Copy out the lines of the material that include the string "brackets".
##### Raw data
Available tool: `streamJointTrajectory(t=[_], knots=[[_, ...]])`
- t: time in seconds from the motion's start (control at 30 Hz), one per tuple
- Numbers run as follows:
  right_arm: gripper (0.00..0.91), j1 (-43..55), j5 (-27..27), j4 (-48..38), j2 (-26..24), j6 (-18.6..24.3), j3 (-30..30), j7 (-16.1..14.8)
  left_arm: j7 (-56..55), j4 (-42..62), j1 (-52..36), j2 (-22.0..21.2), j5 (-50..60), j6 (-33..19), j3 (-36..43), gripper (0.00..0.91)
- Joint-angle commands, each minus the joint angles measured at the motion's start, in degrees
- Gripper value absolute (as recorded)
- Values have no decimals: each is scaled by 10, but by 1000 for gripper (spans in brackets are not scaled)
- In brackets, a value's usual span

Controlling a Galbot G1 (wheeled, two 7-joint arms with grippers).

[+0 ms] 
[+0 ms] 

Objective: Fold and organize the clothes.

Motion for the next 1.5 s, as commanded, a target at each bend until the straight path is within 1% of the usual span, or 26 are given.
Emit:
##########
● Your response:
- Values have no decimals: each is scaled by 10, but by 1000 for gripper (spans in brackets are not scaled)
- In brackets, a value's usual span

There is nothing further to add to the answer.